BEIJING: Iron ore futures recovered on Friday, boosted by better-than-expected inflation data out of top consumer China, although lingering worries around demand and high supply kept prices on track for a weekly loss.
The most-traded January iron ore contract on China’s Dalian Commodity Exchange (DCE) gave up some earlier gains to end daytime trade 0.27% higher at 741.5 yuan ($103.43) a metric ton, posting a week-on-week fall of 2.6%.
The benchmark September iron ore on the Singapore Exchange climbed 1.05% to $101 a ton, as of 0709 GMT, but was down 2.7% so far this week. China’s consumer prices rose at a faster-than-expected rate in July, official data showed, as Beijing ramped up support for its frail consumer sector in the face of a sputtering economic recovery, although producer price deflation persisted.

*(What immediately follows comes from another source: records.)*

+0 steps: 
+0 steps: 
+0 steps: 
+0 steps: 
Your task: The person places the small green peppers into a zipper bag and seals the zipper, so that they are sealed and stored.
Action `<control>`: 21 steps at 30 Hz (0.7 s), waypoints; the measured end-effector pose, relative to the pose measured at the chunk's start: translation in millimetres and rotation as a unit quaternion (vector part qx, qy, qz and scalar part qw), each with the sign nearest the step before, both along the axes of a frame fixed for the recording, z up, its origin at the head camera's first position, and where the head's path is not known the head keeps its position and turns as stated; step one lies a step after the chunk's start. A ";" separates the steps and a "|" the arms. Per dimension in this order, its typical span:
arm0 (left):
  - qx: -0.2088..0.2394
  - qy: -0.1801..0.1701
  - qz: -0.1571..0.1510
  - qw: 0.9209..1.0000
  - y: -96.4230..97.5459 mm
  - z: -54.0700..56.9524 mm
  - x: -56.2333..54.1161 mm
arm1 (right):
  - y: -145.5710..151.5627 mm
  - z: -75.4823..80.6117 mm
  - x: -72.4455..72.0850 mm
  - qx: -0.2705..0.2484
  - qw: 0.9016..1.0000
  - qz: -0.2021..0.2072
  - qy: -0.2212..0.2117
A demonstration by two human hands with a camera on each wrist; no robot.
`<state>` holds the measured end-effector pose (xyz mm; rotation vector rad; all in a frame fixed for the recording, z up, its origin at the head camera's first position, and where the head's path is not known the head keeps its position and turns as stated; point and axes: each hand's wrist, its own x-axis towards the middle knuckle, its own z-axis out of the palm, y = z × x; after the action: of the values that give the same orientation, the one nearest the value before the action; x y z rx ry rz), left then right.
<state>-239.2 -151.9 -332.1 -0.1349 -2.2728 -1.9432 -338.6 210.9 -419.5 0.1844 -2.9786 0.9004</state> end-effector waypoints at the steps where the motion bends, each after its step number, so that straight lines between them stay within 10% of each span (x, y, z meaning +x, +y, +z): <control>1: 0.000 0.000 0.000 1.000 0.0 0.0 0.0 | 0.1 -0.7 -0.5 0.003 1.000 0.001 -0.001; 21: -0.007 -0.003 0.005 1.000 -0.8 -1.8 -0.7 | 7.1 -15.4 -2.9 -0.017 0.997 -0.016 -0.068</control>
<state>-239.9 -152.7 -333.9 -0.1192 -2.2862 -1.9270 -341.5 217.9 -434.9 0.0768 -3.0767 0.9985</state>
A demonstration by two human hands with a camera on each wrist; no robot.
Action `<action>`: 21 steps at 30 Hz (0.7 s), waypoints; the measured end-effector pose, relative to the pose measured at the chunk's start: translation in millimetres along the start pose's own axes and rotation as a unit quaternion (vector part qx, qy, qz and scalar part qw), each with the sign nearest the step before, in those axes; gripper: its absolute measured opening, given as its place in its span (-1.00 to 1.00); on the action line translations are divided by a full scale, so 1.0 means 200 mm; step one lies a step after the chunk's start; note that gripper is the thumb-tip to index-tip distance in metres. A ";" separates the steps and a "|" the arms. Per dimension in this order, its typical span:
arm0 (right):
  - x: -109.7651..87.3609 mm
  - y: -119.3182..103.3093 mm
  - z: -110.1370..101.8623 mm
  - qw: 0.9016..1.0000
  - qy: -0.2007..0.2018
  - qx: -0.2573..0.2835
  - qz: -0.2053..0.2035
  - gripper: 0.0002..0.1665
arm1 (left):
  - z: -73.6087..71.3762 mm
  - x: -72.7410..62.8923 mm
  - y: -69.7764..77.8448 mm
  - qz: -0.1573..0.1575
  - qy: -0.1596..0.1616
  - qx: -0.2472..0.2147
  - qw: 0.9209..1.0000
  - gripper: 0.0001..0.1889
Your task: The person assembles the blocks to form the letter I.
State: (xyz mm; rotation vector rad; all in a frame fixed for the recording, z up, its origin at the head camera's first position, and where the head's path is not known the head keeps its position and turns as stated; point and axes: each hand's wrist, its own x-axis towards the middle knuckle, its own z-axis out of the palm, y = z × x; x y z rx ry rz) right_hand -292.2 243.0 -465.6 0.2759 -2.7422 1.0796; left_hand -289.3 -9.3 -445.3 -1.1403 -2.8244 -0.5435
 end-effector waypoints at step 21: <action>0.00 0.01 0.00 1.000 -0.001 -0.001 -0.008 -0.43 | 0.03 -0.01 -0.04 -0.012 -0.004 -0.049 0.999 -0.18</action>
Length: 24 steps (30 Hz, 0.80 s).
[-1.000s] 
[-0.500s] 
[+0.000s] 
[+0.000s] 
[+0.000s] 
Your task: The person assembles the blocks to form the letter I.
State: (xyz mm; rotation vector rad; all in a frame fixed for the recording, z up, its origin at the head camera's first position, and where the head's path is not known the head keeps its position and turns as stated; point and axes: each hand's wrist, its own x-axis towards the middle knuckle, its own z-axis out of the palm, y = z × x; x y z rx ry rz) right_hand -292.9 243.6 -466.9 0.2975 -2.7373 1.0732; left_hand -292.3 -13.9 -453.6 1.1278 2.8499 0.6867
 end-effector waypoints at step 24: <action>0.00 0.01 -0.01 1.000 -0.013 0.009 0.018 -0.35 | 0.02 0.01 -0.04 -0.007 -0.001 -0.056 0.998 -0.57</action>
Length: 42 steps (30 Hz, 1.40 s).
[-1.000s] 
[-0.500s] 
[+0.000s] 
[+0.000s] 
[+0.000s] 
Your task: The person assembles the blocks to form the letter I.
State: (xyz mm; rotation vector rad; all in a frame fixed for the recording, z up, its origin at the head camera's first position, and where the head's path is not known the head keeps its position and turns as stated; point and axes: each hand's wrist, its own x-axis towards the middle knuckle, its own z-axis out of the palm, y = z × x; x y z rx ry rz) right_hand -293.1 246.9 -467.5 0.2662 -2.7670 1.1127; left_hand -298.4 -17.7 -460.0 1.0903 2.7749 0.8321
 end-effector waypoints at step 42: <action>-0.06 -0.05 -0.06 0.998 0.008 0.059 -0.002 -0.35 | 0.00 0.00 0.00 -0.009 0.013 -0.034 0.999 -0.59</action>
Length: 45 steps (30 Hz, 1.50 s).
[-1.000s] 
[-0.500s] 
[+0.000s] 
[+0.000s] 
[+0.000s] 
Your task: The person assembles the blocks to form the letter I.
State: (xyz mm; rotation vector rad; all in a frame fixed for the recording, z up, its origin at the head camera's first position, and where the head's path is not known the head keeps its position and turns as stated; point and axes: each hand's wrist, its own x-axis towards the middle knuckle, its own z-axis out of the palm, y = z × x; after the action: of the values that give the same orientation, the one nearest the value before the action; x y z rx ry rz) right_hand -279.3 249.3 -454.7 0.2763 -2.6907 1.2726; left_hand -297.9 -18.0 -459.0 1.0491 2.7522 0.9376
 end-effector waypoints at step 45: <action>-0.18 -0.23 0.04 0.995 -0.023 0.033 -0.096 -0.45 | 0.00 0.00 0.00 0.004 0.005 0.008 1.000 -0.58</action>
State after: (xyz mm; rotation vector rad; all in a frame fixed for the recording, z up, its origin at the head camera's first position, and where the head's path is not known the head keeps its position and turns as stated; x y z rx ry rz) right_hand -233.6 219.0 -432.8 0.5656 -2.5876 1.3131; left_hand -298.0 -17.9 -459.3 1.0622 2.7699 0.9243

Also, a risk-on tone across broader financial markets helped push commodity markets higher, ANZ analysts said in a note. However, some analysts pointed out it’s far from a turnaround in fundamentals. “It might be a temporary rebound following sharp price slumps, but ore demand will continue to be capped by falling hot metal output,” said Chu Xinli, a Shanghai-based analyst at China Futures. Average daily hot meal output among steelmakers surveyed slid 2.1% week-on-week to about 2.32 million tons as of Aug. 9, the lowest since late April, data from consultancy Mysteel showed.
“So, we do not think the room for this round of price uptick is large. And, we expect prices to extend weakness in the coming week,” Chu added.
The essential driver for this downturn is the weak downstream steel demand, analysts at Jinrui Futures said in a note. Other steelmaking ingredients on the DCE retreated, with coking coal and coke down 0.32% and 1.03%, respectively.
Steel benchmarks on the Shanghai Futures Exchange erased earlier gains. Rebar lost 0.27%, hot-rolled coil dropped 0.72%, wire rod fell 1.39% and stainless steel dipped 0.32%.